> [DESCRIPTION OF THE TASK] Using the data below, copy each line that includes the word "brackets".

○ ○ ○ ○

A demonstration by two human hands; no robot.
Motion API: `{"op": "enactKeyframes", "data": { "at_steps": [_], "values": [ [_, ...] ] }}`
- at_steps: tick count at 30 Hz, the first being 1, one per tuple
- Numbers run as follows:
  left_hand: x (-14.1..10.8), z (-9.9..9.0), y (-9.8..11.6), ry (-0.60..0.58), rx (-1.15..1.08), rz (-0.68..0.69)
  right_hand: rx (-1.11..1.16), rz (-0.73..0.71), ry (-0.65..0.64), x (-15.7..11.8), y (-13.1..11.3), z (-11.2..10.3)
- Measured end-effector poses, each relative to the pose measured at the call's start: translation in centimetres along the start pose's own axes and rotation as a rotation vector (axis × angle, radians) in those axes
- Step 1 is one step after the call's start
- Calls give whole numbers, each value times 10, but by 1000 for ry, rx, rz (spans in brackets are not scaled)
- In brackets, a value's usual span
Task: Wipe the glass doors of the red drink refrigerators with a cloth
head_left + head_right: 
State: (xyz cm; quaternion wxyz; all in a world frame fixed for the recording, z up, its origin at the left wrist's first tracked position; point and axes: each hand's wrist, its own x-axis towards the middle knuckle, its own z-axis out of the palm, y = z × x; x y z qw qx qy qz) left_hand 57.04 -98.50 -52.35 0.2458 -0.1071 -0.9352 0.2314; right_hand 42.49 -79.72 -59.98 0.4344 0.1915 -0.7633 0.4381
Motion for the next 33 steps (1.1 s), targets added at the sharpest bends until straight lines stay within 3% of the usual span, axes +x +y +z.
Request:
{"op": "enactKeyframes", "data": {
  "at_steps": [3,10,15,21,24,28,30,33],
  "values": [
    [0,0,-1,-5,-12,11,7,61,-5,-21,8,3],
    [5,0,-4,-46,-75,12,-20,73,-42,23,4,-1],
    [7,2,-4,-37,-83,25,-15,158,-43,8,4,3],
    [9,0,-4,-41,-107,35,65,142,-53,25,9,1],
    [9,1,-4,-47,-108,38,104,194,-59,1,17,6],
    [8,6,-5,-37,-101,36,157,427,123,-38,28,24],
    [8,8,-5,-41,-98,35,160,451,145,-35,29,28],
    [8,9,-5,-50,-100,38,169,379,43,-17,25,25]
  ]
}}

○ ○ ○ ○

> [EXERCISE SOLUTION]
- Calls give whole numbers, each value times 10, but by 1000 for ry, rx, rz (spans in brackets are not scaled)
- In brackets, a value's usual span

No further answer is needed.